In [None]:
import os
import shutil
import subprocess
import numpy as np
import pandas as pd
from utils.coords import *
from utils.shapefiles import *
from analysis.peaksdata import *

# Data

Download prominence and isolation lists from Andrew Kirmse project:
https://github.com/akirmse/mountains

In [None]:
# path to prominence and isolation files
prominenceDB = 'data/prominence-p100.txt'
isolationDB  = 'data/alliso-sorted.txt'

if not os.path.exists(prominenceDB) or not os.path.exists(isolationDB):
    print('ERROR: peak databases not found!')

In [None]:
# region shapefiles
regionShapesDir = 'data/regionShapes'
regionShapes = [f for f in os.listdir(regionShapesDir) if f.endswith('.shp')]

# Filter and unify prominence and isolation peak lists

In [None]:
regionPeaksDir = 'data/regionPeaks'

if not os.path.exists(regionPeaksDir):
    os.makedirs(regionPeaksDir)

In [None]:
# process each region to filter the database peaks that are inside
# since this process takes a long time, we provide the functions as standalone scripts for batch processing
for region in regionShapes:
    print(region)
    
    print(' 1/3 Filtering prominence DB...')
    subprocess.call('python analysis/filterPoints.py "%s" data/prominence-p100.txt prom.txt' 
                    % (os.path.join(regionShapesDir, region)))
    print(' 2/3 Filtering isolation DB...')
    subprocess.call('python analysis/filterPoints.py "%s" data/alliso-sorted.txt isol.txt' 
                    % (os.path.join(regionShapesDir, region)))

    # merge lists
    print(' 3/3 Merging lists...')
    subprocess.call('python analysis/mergePeaklists.py isol.txt prom.txt tmppeaks.csv --deleteOriginals')

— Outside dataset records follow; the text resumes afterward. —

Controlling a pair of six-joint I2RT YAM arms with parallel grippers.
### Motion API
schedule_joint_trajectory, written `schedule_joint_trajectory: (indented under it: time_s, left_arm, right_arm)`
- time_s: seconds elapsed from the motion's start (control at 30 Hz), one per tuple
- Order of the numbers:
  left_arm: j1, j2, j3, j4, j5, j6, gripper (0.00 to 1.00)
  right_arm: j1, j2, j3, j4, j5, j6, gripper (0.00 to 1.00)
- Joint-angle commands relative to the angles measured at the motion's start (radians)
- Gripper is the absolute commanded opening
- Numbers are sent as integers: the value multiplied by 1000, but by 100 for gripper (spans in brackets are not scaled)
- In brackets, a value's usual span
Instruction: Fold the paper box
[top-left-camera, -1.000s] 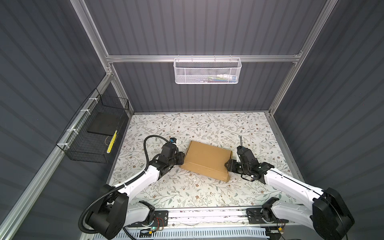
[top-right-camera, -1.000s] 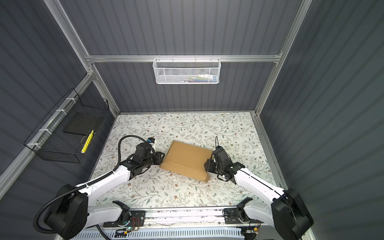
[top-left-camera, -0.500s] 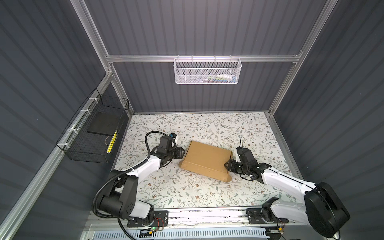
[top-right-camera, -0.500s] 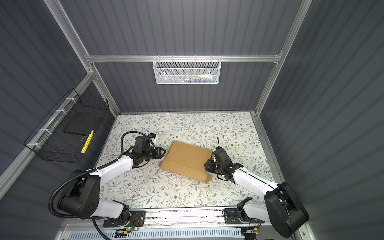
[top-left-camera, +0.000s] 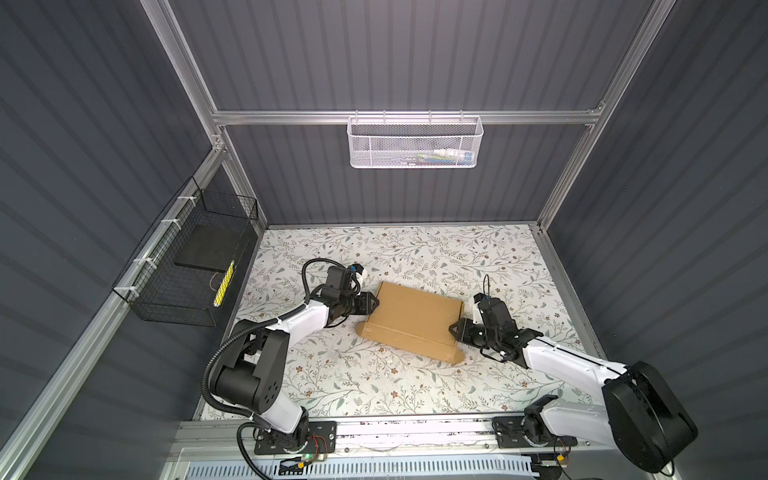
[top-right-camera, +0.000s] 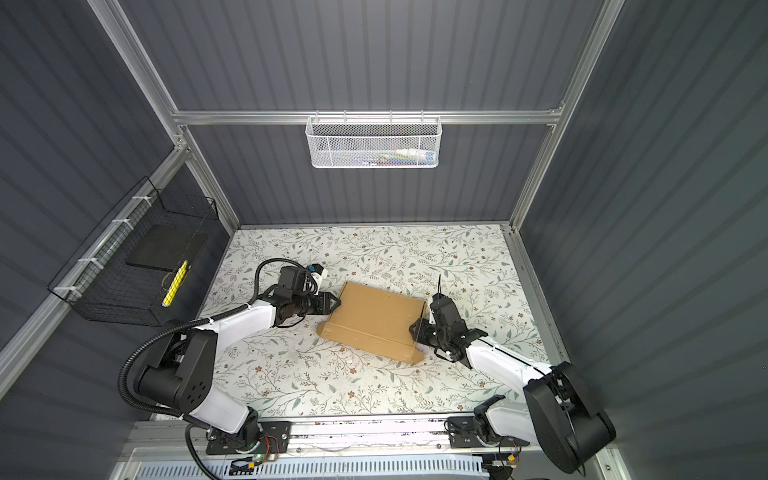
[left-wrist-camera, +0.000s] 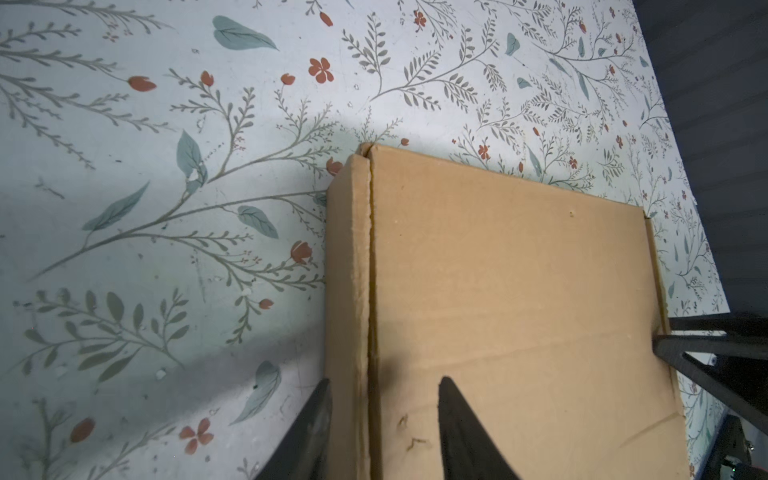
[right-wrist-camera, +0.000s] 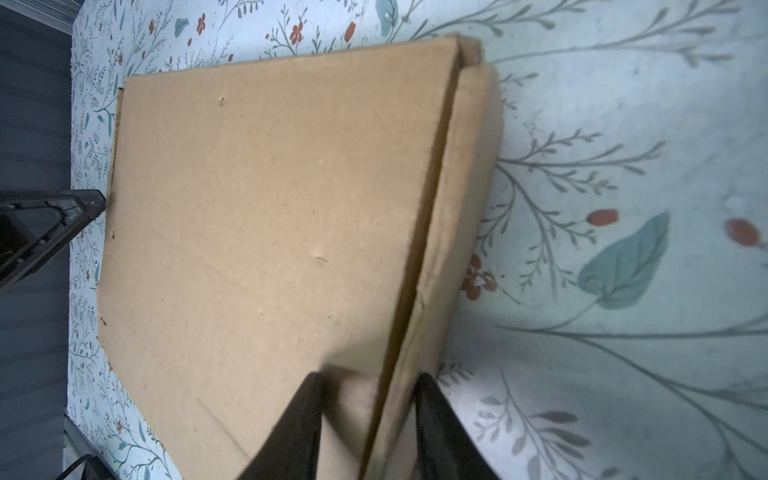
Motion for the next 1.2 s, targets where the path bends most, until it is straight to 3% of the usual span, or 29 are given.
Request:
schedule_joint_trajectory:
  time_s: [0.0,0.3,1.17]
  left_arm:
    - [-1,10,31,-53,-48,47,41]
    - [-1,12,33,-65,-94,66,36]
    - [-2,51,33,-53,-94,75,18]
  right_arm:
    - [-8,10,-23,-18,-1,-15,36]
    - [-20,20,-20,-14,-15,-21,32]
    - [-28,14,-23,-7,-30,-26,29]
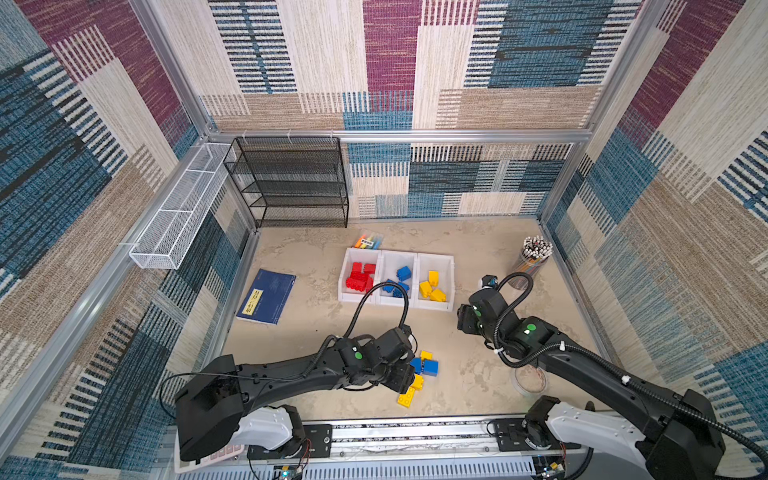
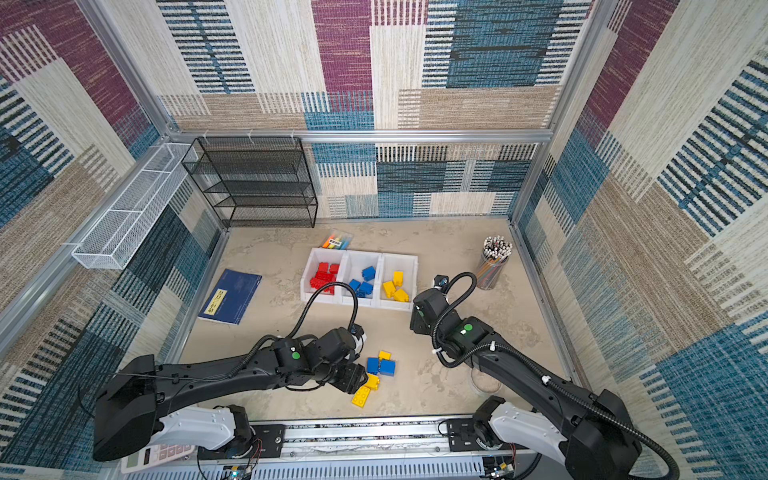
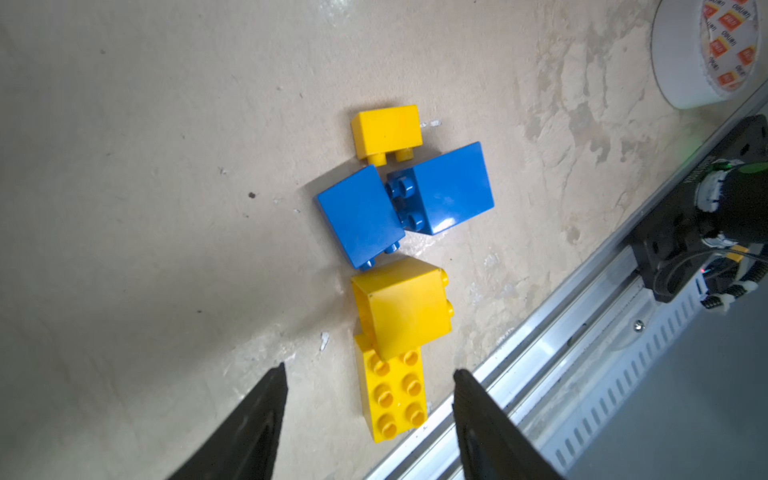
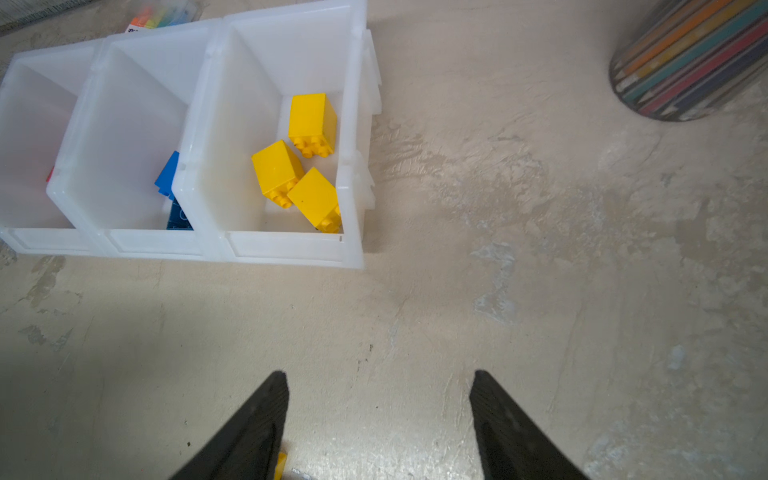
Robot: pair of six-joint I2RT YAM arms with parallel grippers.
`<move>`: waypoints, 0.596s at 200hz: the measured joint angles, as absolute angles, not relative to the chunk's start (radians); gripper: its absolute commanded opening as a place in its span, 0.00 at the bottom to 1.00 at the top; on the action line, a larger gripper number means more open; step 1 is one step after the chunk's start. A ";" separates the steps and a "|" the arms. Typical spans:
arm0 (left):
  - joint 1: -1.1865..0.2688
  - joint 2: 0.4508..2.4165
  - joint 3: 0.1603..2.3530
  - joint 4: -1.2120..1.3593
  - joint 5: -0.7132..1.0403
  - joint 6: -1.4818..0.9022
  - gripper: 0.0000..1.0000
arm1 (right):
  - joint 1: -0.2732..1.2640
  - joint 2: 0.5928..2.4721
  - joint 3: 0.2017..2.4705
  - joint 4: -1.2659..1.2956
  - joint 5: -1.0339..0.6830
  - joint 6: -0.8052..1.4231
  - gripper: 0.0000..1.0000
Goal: Sort the legos into containers by color
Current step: 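Withdraw the right gripper toward the robot while the left gripper moves over a yellow brick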
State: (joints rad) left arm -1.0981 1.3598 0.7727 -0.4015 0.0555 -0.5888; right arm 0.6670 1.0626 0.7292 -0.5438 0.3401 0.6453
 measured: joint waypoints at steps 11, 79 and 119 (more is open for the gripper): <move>-1.106 1.392 0.790 -0.400 0.056 -0.579 0.67 | 0.667 1.060 0.725 -0.544 0.340 0.648 0.72; -1.138 1.571 0.899 -0.403 0.060 -0.569 0.67 | 0.666 1.058 0.708 -0.543 0.331 0.657 0.73; -1.155 1.644 0.950 -0.422 0.060 -0.569 0.65 | 0.666 1.054 0.700 -0.543 0.321 0.658 0.72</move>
State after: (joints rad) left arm -1.1549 1.6436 0.9497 -0.4225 0.0601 -0.5686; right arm 0.6662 1.0542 0.6998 -0.5426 0.3210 0.6579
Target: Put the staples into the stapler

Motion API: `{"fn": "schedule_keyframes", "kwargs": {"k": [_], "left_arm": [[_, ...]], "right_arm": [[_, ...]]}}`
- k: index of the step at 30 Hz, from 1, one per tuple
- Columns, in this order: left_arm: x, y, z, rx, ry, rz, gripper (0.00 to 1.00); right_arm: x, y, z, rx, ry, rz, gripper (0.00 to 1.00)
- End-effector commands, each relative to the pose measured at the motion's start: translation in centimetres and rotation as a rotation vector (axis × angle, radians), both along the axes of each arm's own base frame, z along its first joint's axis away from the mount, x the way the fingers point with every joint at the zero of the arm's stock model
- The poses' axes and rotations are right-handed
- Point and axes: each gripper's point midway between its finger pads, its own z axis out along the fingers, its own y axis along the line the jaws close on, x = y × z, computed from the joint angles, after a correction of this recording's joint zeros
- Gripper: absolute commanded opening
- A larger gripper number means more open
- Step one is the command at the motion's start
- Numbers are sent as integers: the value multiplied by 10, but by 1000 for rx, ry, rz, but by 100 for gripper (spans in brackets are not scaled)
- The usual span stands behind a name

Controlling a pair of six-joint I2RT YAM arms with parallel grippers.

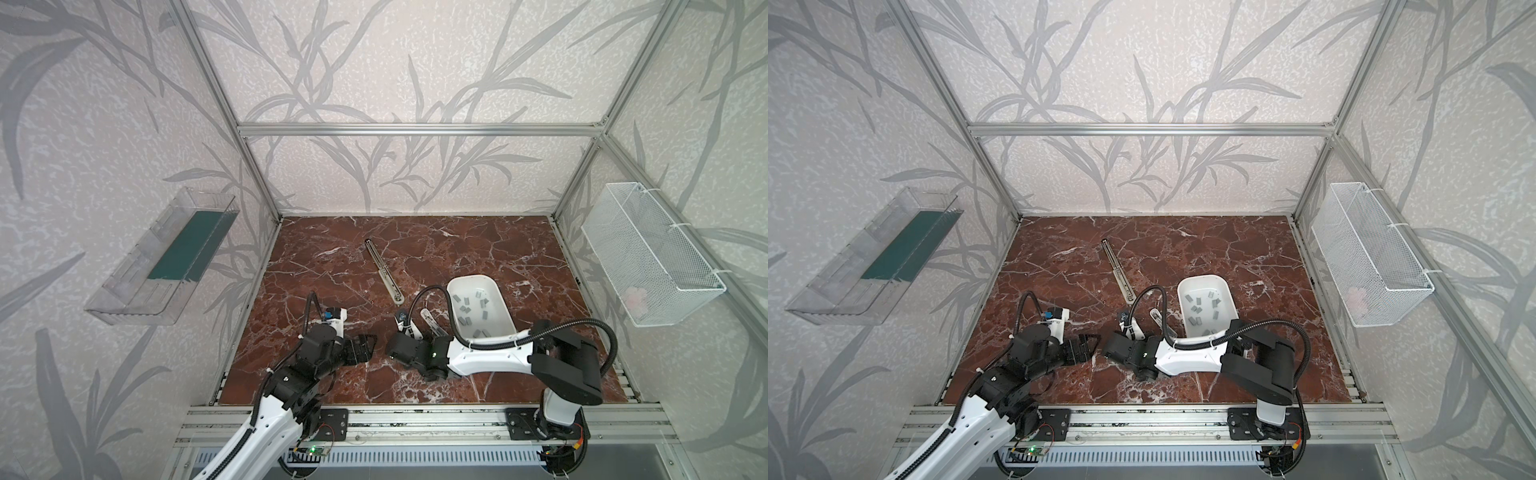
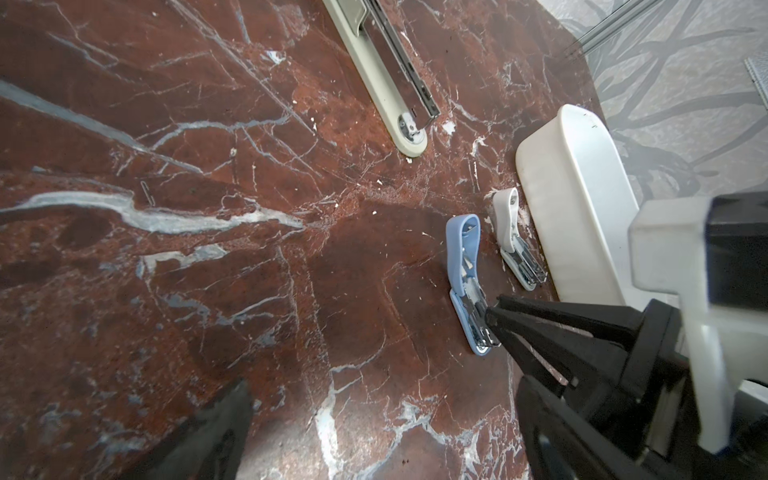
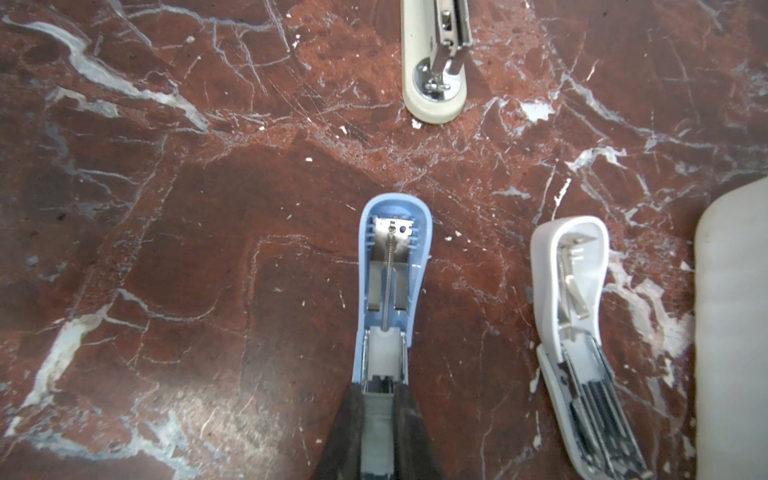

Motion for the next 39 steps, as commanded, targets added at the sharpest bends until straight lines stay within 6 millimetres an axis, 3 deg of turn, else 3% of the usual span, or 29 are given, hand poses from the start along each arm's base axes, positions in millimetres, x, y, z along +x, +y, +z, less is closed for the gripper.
{"fn": "schedule_keyframes", "kwargs": {"k": [1, 39], "left_arm": [[5, -2, 12, -23, -28, 7, 99], [6, 5, 13, -8, -50, 41, 99]], "right_arm": [[7, 6, 6, 6, -16, 13, 0], [15, 1, -4, 6, -6, 22, 0]]}}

    # move results to output dir
    shutil.move("tmppeaks.csv", os.path.join(regionPeaksDir, region.replace(".shp", ".csv")))
    
print('done!')

# Compute statistics 

In [None]:
regionStatsDir = 'data/regionStats'

if not os.path.exists(regionStatsDir):
    os.makedirs(regionStatsDir)

In [None]:
# statistics disk radius
diskRadius = 30

In [None]:
writeFeatures = ['elevation', 'elevRel', 'prominence', 'promRel', 
                 'dominance', 'domGroup', 'relevance',
                 'isolation', 'isolDir', 'saddleDist', 'saddleDir']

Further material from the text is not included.